Records contained in a dataset:
..............................

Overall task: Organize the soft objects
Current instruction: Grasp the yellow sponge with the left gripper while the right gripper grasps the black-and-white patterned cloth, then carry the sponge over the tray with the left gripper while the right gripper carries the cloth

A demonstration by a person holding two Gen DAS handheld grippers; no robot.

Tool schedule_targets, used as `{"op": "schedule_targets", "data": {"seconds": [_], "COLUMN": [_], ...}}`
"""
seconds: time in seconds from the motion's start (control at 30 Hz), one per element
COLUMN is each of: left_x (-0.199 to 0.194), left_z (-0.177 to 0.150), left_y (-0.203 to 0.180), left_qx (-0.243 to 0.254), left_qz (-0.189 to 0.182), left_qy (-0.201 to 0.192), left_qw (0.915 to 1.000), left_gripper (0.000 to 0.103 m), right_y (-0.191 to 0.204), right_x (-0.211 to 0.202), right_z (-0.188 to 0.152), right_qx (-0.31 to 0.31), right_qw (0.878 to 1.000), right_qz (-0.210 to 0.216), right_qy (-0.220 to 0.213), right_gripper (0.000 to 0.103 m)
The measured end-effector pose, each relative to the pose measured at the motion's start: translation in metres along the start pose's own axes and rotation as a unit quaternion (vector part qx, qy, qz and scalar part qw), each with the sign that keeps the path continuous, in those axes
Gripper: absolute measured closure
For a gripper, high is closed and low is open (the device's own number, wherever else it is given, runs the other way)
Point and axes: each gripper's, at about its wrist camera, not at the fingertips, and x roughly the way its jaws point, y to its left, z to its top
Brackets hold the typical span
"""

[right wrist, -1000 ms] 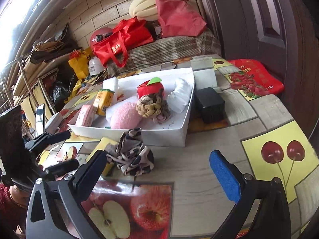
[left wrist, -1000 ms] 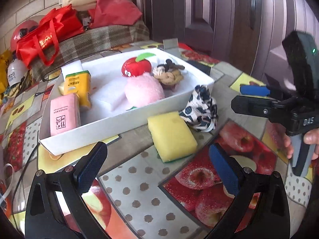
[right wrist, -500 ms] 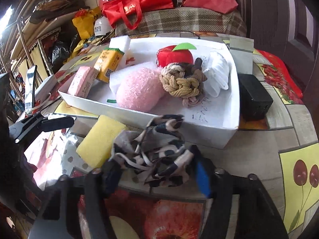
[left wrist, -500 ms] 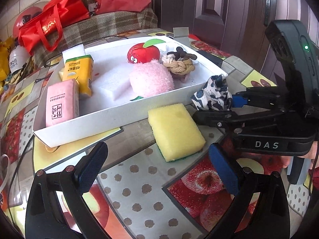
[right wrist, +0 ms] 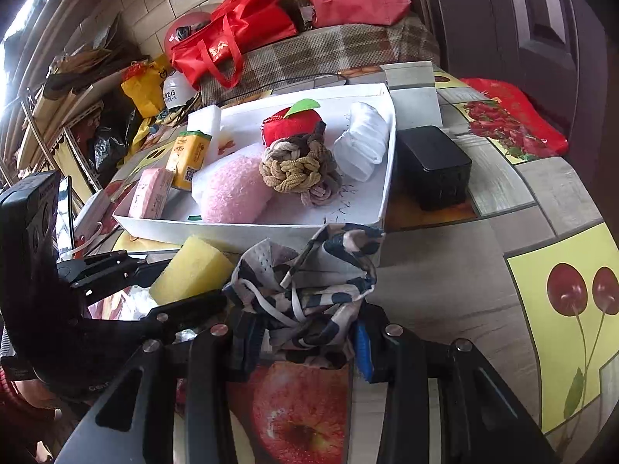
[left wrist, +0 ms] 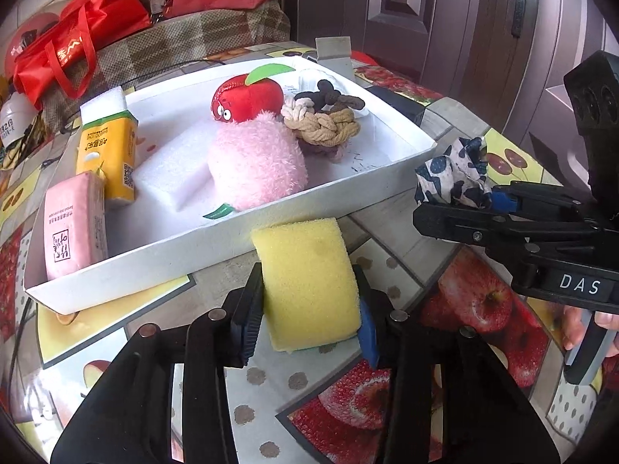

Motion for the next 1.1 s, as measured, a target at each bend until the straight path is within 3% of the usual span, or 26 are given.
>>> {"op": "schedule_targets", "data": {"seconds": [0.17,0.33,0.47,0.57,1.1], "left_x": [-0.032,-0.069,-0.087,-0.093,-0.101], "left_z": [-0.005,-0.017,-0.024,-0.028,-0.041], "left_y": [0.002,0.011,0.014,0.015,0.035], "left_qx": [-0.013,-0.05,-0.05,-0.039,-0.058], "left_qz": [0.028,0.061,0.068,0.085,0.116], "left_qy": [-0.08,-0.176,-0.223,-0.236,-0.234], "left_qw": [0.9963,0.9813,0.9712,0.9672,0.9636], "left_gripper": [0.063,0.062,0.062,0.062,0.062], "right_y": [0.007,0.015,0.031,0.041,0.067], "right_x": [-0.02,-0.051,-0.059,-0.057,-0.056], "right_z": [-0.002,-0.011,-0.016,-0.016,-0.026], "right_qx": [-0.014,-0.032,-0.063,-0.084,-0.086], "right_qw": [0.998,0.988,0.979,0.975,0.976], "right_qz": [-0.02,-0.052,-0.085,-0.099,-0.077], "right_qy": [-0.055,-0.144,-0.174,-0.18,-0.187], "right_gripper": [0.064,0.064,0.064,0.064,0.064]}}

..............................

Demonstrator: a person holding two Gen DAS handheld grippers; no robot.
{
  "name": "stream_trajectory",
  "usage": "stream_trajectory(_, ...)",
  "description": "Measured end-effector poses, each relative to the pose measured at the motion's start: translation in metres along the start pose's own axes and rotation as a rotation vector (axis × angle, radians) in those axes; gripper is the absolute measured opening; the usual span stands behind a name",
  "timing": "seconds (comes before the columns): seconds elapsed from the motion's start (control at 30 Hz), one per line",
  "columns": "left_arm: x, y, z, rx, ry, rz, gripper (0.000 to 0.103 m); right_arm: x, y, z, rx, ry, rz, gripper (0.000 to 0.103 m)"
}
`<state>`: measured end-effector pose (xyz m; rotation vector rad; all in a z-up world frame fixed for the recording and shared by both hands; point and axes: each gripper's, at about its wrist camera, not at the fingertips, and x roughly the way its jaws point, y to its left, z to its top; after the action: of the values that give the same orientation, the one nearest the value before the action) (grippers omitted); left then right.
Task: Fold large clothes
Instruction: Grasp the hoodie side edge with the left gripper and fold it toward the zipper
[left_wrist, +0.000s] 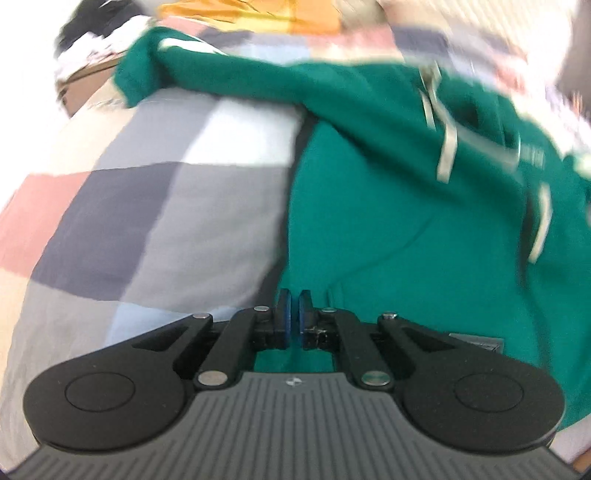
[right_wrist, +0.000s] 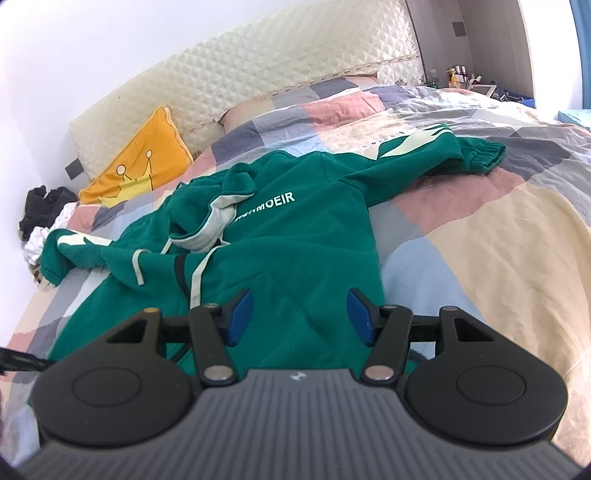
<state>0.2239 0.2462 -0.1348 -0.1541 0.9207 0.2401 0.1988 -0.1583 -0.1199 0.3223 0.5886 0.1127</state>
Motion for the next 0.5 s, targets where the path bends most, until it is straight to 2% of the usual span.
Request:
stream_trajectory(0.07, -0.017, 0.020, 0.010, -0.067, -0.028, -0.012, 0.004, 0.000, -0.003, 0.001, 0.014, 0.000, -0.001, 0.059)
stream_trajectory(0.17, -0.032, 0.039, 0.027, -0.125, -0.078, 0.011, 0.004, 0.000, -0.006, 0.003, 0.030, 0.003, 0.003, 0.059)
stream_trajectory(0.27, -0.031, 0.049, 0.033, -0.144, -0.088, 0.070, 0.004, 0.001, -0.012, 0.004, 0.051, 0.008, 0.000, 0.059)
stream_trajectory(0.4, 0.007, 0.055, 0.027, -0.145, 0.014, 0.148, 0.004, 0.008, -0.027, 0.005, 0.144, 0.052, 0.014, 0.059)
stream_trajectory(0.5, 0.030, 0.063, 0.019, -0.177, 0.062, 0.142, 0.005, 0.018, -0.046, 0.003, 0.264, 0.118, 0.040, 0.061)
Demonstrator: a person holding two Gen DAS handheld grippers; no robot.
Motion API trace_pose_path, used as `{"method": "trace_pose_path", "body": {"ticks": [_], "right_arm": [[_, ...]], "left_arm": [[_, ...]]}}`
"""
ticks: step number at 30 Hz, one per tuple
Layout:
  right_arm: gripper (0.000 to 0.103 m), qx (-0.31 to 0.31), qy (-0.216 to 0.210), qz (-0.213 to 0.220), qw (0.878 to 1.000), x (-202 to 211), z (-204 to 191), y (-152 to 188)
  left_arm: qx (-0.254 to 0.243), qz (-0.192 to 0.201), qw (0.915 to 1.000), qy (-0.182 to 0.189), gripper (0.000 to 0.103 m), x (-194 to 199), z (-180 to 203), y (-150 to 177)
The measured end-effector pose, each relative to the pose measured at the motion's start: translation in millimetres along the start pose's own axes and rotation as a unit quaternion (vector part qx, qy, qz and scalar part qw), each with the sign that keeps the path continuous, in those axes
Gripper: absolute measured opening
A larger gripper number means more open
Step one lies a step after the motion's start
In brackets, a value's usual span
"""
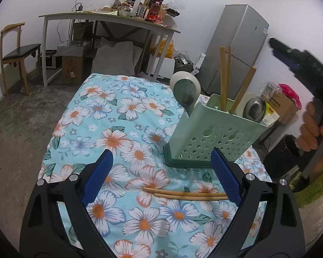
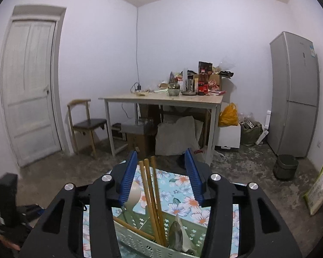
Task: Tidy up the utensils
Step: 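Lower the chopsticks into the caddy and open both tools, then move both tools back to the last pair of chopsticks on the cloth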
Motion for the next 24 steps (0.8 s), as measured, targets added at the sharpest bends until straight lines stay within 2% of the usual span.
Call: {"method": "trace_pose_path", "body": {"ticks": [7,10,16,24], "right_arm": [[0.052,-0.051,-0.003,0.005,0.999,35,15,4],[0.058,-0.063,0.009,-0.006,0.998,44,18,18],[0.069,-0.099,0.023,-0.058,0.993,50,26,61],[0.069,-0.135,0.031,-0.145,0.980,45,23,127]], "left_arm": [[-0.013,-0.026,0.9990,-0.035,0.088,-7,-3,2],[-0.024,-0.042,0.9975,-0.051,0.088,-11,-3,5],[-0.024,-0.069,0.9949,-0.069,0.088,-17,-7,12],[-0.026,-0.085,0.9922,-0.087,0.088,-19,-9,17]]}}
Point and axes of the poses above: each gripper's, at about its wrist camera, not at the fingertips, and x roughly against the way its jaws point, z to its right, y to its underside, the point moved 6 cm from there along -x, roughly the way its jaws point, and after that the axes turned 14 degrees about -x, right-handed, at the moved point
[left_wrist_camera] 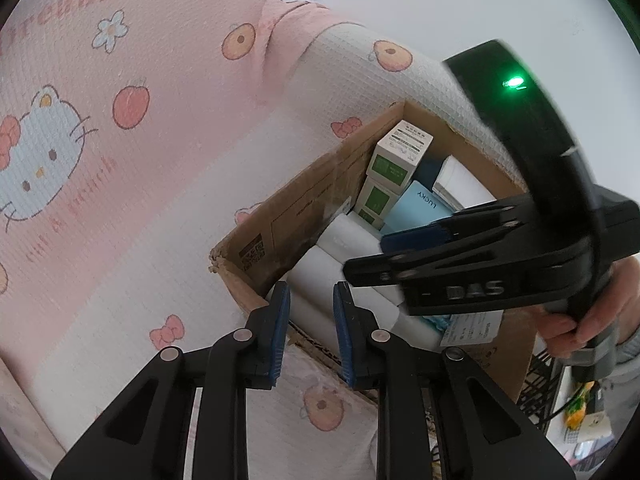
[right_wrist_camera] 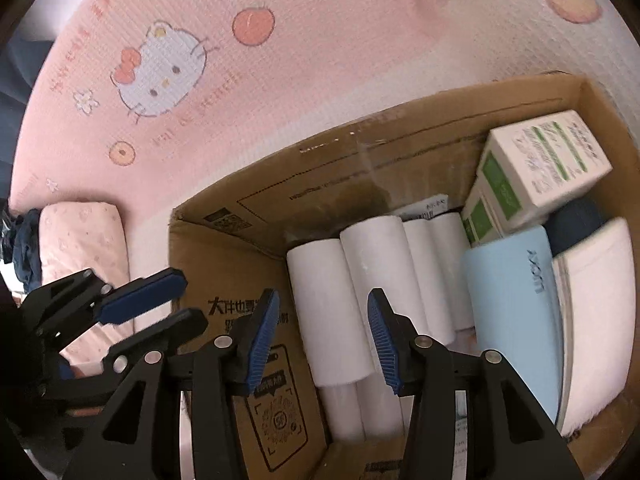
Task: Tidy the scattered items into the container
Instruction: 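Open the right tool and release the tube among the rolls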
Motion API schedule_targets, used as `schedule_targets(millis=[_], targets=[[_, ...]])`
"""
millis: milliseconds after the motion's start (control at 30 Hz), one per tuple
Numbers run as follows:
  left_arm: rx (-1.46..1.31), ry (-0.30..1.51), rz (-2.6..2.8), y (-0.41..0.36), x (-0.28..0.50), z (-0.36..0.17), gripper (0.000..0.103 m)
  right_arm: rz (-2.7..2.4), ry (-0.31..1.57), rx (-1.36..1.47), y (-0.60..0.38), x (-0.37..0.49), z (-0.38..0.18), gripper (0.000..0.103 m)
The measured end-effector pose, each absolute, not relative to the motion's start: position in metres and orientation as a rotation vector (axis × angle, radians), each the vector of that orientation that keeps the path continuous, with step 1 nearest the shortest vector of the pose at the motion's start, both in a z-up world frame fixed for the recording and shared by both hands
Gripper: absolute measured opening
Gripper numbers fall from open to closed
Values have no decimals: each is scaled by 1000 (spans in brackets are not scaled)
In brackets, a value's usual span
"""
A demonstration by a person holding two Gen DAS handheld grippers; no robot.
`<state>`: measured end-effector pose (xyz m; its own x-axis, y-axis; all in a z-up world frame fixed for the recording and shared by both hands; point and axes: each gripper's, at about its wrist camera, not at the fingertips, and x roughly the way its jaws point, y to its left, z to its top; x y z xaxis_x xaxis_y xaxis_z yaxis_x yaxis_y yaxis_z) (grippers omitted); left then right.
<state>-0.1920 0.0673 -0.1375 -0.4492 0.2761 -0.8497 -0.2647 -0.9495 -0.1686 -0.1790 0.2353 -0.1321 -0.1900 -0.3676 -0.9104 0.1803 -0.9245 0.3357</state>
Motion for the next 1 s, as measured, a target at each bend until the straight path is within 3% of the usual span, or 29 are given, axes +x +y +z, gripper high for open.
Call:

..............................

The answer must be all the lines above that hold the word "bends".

Motion for the next 0.5 s, targets where the path bends most, until it is straight to 2% of the usual span.
Motion for the next 24 steps (0.8 s), as measured, targets added at the sharpest bends until straight lines stay within 2% of the usual span.

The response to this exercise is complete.